Who’s Afraid of all but Beowulf?

I wanted to make the claim on Monday that large parts of the 3m-word surviving Old English corpus are neglected. Large parts of the 3m-word surviving Old English corpus are neglected, but – being someone who likes to quantify things – I began wondering if there was a way to calculate how much Old English criticism has focused on the most canonical texts, like Beowulf. In the back of my mind was Andrew Goldstone and Ted Underwood’s mind-blowing distant reading of seven major literary history journals between 1887 and 2013 in ‘The Quiet Transformations of Literary Studies’, with its extraordinary visualisation of the topics that have preoccupied literary scholars in the last century:

While I haven’t produced anything on a par with this, I have found a way to calculate how much Old English criticism focuses on the most canonical texts, and – incidental to that – a way to look at the disciplinary health of Old English studies relative to academia more broadly. It has also given birth to this blog – a new venue to publish things that are interesting (and I’d like to be able to cite) but which I don’t have the time to work up as fully-fledged articles.

My first idea for a dataset was the Old English Newsletter Bibliography, heroically kept online by Stephen Harris and shared by him with my PhD student, Claire, a couple of years back. But Claire had a job application to write, and the OEN Bibliography only extends to 2010, while I wanted to make a claim about present-day Old English studies. So I started playing with Brepols’ (pay-walled) International Medieval Bibliography (originally founded in 1967), and looking at how a random selection of articles on Old English had been manually indexed there. If all articles on Old English were indexed to a single overarching category, life would have been easy. Instead, articles are primarily indexed by Discipline (e. g. ‘Literature’) and Area (e. g. ‘British Isles’), and – as we all know – not all literature from the British Isles in the early Middle Ages was in English. Consequently, I decided I would need to utilise the index terms for both Subject and Persons, Families, Texts, for Subject included ‘Old English’ and Persons, Families and Texts often included text-based index terms including ‘OE’ (e. g. in ‘Maxims, OE poem’). ‘OE’ yields 4,255 hits in IMB, and ‘Old English’ 3,466. While the IMB interface has a button that says ‘Export All’, the resulting download is in fact capped at 500 entries, so I had to extract the data in batches. Because some articles were indexed with both search terms, I deduplicated on the basis of the IMB identifiers given to each item (e. g. IMB (a1137767)). That left a dataset of 6,774 publications.

This list is certainly not a complete inventory of publications on Old English between 1967 and the present day.
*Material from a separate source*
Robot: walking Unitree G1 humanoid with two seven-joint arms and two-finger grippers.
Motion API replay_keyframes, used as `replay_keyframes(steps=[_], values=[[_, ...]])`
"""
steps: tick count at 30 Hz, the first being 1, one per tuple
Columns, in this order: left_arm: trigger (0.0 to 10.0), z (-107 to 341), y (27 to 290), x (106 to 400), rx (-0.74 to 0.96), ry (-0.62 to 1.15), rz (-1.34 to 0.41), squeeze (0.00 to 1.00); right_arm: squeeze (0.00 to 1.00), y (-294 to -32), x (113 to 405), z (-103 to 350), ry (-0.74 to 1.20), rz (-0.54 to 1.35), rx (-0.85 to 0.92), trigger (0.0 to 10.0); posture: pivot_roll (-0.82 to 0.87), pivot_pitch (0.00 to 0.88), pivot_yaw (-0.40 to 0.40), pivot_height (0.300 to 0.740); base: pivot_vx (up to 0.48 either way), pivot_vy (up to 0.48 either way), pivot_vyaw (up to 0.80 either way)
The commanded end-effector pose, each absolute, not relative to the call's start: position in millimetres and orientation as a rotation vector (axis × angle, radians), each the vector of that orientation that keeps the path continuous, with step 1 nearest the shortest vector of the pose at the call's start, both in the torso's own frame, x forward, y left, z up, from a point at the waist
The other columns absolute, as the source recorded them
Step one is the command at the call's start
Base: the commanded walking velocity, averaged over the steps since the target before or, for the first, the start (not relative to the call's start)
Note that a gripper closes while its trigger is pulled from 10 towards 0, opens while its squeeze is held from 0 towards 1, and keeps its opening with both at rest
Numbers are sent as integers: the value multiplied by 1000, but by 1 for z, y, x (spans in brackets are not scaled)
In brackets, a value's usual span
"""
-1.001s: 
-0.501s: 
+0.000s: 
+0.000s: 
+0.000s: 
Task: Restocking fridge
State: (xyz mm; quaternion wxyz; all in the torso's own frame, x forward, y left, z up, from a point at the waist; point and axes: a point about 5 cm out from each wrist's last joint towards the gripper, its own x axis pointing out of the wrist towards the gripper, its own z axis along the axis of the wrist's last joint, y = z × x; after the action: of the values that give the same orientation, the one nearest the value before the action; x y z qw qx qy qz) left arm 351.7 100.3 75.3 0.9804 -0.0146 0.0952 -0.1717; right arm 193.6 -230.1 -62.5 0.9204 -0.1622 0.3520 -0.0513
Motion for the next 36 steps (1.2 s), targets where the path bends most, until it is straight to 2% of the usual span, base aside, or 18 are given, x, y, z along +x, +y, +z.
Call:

First and foremost, the IMB until recently almost totally excluded monographs and primarily indexes articles in journals or edited collections. Presumably, too, because of the inherent difficulty of comprehensiveness, they missed some articles on Old English in obscure publications. More seriously, some publications on Old English are not indexed as either ‘OE’ or ‘Old English’. This seems to be particularly the case with prose works. For instance, of 690 publications indexed ‘Ælfric, abbot of Eynsham’, 162 (23.5%) do not contain ‘OE’ or ‘Old English’ as index terms. I should probably have searched the IMB for all known Old English author and work names, but that would be quite exhausting (and still not necessarily ensure exhaustiveness). Despite covering a narrower period (1970-2010), the OEN Bibliography is certainly more extensive than my dataset from IMB, with 23,700+ rows in the csv file Stephen shared with Claire, but it includes monographs and other publication types, and it looks like it would take a lot of work to make any kind of confident statement about its relative coverage. So I rolled with what I had.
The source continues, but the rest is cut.